Nesse momento, iniciou o que denominamos de "sistemas conversacionais", os quais eram registrados de modo breve no momento do diálogo e detalhados logo após a saída das pesquisadoras do espaço de pesquisa, quando produziam os diários de campo. No final de novembro, já com vínculo efetivo com Sara, as pesquisadoras convidaram-na para responder a algumas perguntas para sua pesquisa, convite que ela aceitou de pronto. A entrevista foi gravada em áudio e transcrita posteriormente. Foi realizada na sala de aula, na presença da professora que acompanhou Sara em todos os momentos em que a pesquisadora esteve presente na escola.
O conjunto de dados oriundo de observações, diálogos e entrevista constitui a fonte de informação das análises que passamos a apresentar. Para tanto, serão mostrados, ao longo das discussões, trechos significativos de relatos de observação e de fala da aluna, transcritos na íntegra.
Construção da análise
De acordo com a epistemologia qualitativa, a análise consiste em um processo de configuração de sentidos do pesquisador, do pesquisador na relação com as informações e a vivência no contexto de pesquisa. Trata-se de um processo construtivo-interpretativo que tem início quando o pesquisador se insere no contexto e termina na produção da teorização, no momento da análise. Nessa etapa, o pesquisador desenvolve leituras aprofundadas das informações, buscando identificar "indicadores" de sentidos relativos ao objeto de sua investigação. Esses indicadores são agrupados e dão origem a núcleos de significação que se constituem como norteadores da análise. Os núcleos de significação do estudo devem revelar as implicações do sujeito com a realidade estudada (Aguiar & Ozella, 2006).

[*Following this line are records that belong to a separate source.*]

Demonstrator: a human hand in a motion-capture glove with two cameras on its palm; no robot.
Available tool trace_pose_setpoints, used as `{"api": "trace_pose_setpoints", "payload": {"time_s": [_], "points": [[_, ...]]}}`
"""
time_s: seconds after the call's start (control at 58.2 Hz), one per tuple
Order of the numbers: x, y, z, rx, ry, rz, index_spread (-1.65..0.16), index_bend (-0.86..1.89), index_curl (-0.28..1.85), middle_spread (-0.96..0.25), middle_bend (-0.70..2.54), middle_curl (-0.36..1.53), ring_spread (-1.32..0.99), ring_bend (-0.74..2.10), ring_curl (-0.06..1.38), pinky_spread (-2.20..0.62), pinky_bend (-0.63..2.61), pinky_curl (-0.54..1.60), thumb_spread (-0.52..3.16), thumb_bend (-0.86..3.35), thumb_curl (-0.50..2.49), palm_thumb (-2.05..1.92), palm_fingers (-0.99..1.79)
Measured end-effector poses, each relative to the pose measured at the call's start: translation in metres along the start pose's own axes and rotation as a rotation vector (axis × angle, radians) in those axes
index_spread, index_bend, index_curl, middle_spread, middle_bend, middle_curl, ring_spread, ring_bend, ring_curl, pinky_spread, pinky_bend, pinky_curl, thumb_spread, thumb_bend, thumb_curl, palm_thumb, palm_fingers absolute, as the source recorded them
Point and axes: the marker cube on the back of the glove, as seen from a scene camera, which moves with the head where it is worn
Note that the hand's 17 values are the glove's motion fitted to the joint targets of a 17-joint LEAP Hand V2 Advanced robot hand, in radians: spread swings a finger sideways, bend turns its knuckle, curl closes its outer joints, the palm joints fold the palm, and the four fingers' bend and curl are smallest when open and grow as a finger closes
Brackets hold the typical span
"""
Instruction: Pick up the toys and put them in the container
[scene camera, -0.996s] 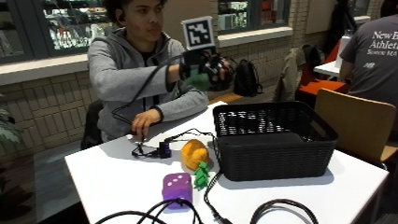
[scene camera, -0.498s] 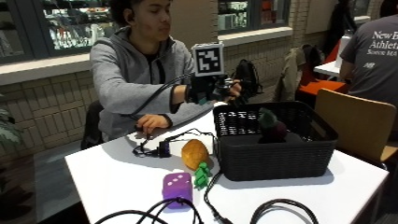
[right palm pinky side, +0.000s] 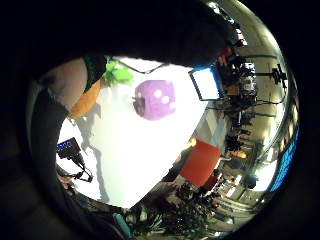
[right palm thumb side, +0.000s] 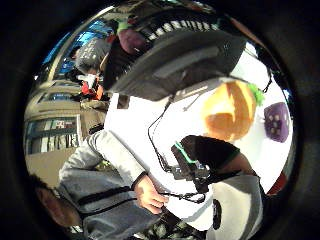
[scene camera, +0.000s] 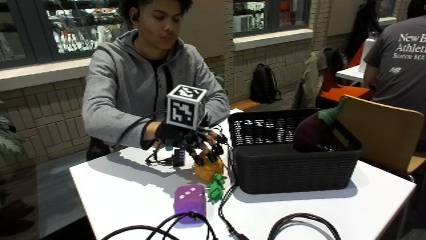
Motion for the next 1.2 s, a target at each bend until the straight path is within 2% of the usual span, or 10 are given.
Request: {"api": "trace_pose_setpoints", "payload": {"time_s": [0.086,0.137,0.189,0.275,0.429,0.55,0.618,0.738,0.996,1.202], "points": [[-0.002,-0.01,0.03,-0.112,-0.02,0.013,-0.28,0.2,0.22,-0.01,0.3,0.66,-0.14,0.88,0.32,-0.02,1.16,0.34,1.29,-0.03,0.34,0.15,0.0],[-0.002,-0.018,0.045,-0.161,-0.024,0.024,-0.28,0.17,0.23,0.01,0.17,0.61,-0.11,0.72,0.27,-0.01,1.25,0.36,1.26,-0.04,0.33,0.11,-0.18],[-0.002,-0.025,0.058,-0.179,-0.026,0.033,-0.27,0.12,0.23,0.04,0.14,0.57,-0.08,0.59,0.24,0.0,1.26,0.36,1.22,-0.04,0.33,0.09,-0.29],[-0.003,-0.03,0.071,-0.148,-0.08,0.05,-0.27,0.08,0.21,0.06,0.14,0.52,-0.05,0.47,0.2,0.01,1.24,0.36,1.19,-0.03,0.33,0.06,-0.29],[-0.007,-0.033,0.081,-0.015,-0.225,0.068,-0.29,0.19,0.23,0.07,0.19,0.49,-0.02,0.37,0.18,0.02,1.16,0.34,1.21,0.04,0.35,0.18,-0.05],[-0.011,-0.031,0.081,0.105,-0.241,0.059,-0.3,0.18,0.25,0.03,0.31,0.53,-0.03,0.48,0.19,-0.02,1.1,0.3,1.34,0.18,0.4,0.42,0.27],[-0.011,-0.022,0.067,0.167,-0.183,0.056,-0.29,0.17,0.26,-0.02,0.35,0.55,-0.09,0.74,0.25,-0.11,1.08,0.28,1.4,0.27,0.45,0.57,0.56],[-0.012,-0.005,0.036,0.268,-0.168,0.051,-0.28,0.28,0.33,-0.08,0.34,0.6,-0.16,0.85,0.32,-0.2,1.08,0.31,1.34,0.31,0.52,0.7,0.66],[-0.031,0.008,-0.07,0.468,-0.135,-0.039,-0.28,0.36,0.45,-0.17,0.34,0.72,-0.25,0.92,0.38,-0.27,1.09,0.35,1.09,0.25,0.63,0.77,0.66],[-0.066,-0.035,-0.116,0.399,-0.022,-0.198,-0.28,0.36,0.53,-0.22,0.34,0.82,-0.27,0.96,0.42,-0.28,1.12,0.37,0.99,0.2,0.69,0.77,0.61]]}}
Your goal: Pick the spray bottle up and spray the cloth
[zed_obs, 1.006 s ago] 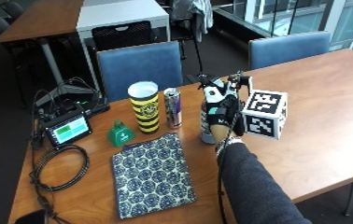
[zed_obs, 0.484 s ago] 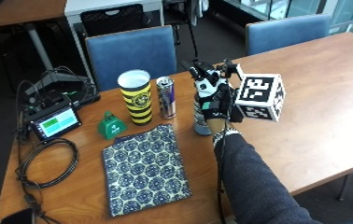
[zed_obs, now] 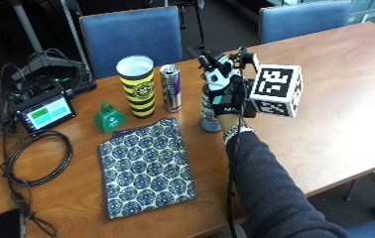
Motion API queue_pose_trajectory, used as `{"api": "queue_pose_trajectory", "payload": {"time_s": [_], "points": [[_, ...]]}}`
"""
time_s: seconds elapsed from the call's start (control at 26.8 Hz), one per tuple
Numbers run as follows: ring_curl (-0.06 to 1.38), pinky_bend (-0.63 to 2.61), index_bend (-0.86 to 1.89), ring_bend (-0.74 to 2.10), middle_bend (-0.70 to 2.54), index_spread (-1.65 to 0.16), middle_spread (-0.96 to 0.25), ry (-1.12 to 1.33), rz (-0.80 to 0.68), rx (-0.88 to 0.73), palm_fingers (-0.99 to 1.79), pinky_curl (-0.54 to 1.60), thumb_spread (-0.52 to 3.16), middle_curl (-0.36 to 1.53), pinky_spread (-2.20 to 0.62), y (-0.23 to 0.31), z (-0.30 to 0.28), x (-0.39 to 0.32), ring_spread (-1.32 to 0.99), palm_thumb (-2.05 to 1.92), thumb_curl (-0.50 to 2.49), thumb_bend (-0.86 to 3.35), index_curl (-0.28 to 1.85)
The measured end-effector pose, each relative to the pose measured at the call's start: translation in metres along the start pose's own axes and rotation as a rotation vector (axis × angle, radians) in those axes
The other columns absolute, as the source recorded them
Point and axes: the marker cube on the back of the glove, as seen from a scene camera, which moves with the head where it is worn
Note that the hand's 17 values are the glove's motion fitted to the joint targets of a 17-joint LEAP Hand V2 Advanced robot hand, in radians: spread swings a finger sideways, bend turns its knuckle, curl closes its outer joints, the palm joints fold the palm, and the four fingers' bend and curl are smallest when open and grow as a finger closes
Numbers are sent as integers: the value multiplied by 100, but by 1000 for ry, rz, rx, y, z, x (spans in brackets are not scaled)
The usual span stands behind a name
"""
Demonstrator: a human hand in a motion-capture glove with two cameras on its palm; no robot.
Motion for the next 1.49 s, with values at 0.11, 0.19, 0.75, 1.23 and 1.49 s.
{"api": "queue_pose_trajectory", "payload": {"time_s": [0.11, 0.19, 0.75, 1.23, 1.49], "points": [[44, 44, 43, 53, 62, -28, -24, 10, 15, -1, 145, 37, 104, 51, -32, 1, -3, 15, -22, 53, 31, -3, 51], [44, 45, 43, 53, 63, -28, -24, 20, 37, -8, 145, 37, 104, 51, -33, 4, -5, 27, -22, 53, 32, -3, 51], [44, 43, 46, 56, 67, -28, -24, 139, -1, -430, 144, 38, 103, 51, -32, -22, -68, 20, -21, 46, 30, -3, 53], [45, 42, 46, 61, 67, -28, -24, 997, -152, -1155, 144, 38, 104, 50, -31, -14, -38, 13, -20, 45, 30, -3, 53], [44, 42, 47, 60, 68, -28, -24, 1287, -193, -1253, 143, 38, 104, 50, -31, 2, -18, 38, -20, 44, 30, -3, 53]]}}
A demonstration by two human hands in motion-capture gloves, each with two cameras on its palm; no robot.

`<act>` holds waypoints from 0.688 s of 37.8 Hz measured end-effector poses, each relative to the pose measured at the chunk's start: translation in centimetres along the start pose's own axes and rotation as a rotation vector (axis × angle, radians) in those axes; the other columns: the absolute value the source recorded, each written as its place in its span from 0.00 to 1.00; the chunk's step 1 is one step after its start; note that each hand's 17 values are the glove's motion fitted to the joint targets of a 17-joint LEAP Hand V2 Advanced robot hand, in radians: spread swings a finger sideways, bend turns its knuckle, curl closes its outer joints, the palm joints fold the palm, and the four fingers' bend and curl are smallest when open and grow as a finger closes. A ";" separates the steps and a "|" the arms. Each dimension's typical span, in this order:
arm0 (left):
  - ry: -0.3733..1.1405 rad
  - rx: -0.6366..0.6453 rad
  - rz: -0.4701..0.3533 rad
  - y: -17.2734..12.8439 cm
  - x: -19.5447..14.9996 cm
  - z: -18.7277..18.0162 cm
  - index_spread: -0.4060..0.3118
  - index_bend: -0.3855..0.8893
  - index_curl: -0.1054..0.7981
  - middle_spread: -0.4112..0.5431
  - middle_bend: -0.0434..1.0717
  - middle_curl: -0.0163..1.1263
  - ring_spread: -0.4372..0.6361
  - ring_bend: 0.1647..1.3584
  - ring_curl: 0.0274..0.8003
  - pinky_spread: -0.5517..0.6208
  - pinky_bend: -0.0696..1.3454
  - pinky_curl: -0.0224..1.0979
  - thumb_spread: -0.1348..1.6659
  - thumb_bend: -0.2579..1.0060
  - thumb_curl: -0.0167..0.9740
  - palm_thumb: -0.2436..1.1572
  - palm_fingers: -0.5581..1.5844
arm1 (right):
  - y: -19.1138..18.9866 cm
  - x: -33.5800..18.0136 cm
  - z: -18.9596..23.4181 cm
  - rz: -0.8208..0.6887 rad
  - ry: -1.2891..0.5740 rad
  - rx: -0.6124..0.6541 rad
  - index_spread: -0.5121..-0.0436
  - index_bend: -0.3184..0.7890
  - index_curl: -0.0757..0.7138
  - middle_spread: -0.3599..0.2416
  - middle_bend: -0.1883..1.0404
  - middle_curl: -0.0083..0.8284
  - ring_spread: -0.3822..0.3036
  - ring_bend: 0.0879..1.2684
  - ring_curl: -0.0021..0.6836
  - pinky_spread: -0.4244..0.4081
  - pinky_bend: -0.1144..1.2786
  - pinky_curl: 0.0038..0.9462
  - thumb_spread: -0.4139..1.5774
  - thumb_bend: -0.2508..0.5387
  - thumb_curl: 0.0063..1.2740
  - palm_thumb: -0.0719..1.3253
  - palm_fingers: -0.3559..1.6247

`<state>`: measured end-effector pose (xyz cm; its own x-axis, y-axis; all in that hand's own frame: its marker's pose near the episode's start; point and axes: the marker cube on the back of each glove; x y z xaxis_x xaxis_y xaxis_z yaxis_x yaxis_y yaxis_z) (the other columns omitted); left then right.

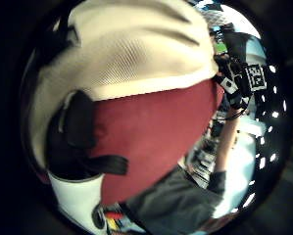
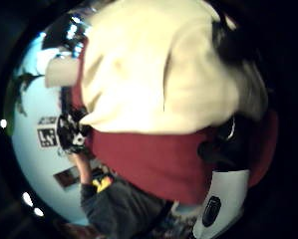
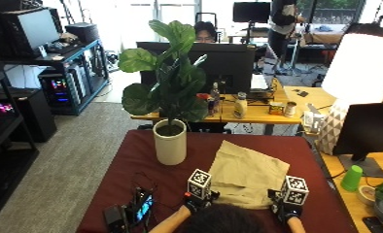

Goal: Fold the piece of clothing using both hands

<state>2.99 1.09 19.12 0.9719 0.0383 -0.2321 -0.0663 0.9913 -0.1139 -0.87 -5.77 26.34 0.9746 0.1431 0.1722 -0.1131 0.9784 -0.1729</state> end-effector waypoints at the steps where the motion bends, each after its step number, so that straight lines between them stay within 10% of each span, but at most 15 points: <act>1: 0.005 0.044 0.044 -0.4 0.1 0.1 0.37 0.53 0.44 0.37 0.27 0.24 0.38 0.28 0.32 0.42 0.40 0.32 0.70 0.28 0.24 0.39 0.60 | -0.1 -0.1 0.1 -0.002 0.001 0.027 0.35 0.44 0.36 0.44 0.32 0.38 0.45 0.36 0.48 0.56 0.52 0.38 0.75 0.74 0.25 0.68 0.56; 8: -0.172 0.096 -0.003 -6.2 -3.6 3.8 0.25 0.56 0.51 0.24 0.36 0.32 0.21 0.25 0.36 0.27 0.34 0.34 0.77 0.33 0.27 0.49 0.76 | 0.7 -0.8 -1.0 -0.082 0.123 0.110 0.42 0.43 0.41 0.38 0.31 0.42 0.33 0.37 0.53 0.29 0.53 0.39 0.65 0.62 0.30 0.71 0.70; 19: -0.111 -0.095 0.176 2.2 -1.9 -2.1 0.16 0.58 0.60 0.15 0.49 0.43 0.13 0.31 0.47 0.23 0.21 0.34 0.85 0.33 0.32 0.48 0.83 | 9.6 -3.3 -4.6 -0.296 0.155 -0.067 0.48 0.40 0.46 0.32 0.34 0.49 0.25 0.40 0.60 0.20 0.51 0.42 0.58 0.48 0.37 0.73 0.77; 26: 0.012 -0.003 0.251 6.2 -0.2 -11.2 0.13 0.60 0.65 0.12 0.51 0.47 0.11 0.34 0.52 0.21 0.20 0.36 0.86 0.32 0.36 0.47 0.84 | 14.5 -3.8 -11.4 -0.346 0.114 -0.121 0.50 0.37 0.46 0.30 0.36 0.52 0.24 0.41 0.62 0.18 0.50 0.43 0.58 0.42 0.39 0.73 0.77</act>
<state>-0.18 5.78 7.63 0.9224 0.2814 -0.2647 -0.3056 0.9506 -0.0545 -4.05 6.17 12.07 0.9671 -0.2170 0.1328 0.2436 0.9403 -0.2377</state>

Esse movimento de análise resultou na elaboração de dois núcleos de significação: 1. a eficiência encobre a deficiência e 2. para incluir-se, vale todo e qualquer esforço de superação. Esses núcleos, que caracterizam o modo como Sara configura os sentidos da experiência de aluna em uma escola regular, aparecem permeados pelos sentidos de inclusão e exclusão.
Resultados e discussões
O que se pode perceber no acompanhamento da rotina escolar de Sara "incluindo-se em meio aos mecanismos excludentes" é que, de modo geral, suas relações escolares, dentre as quais o convívio social, não são prejudicadas por sua necessidade especial, pois muitas vezes sua eficiência encobre sua deficiência.
Já a partir das apresentações iniciais da aluna, feitas pelos profissionais da escola à pesquisadora ("Ela é superelaborada; nem podemos considerá-la em processo de inclusão; nós é que precisamos nos incluir; nunca tivemos nenhum tipo de problema"), pode-se questionar se de certa forma o processo de inclusão escolar de Sara não estaria embasado na desconsideração/hipervalorização de sua deficiência, revelando uma contradição que ampara duas concepções distintas em seu processo avaliativo: uma de compreensão meramente focada na valorização da reprodução dos conhecimentos acadêmicos; e outra da análise que considera e se limita a compreender a ação inclusiva como a oferta de um espaço de convivência entre os alunos com necessidades especiais e os demais alunos.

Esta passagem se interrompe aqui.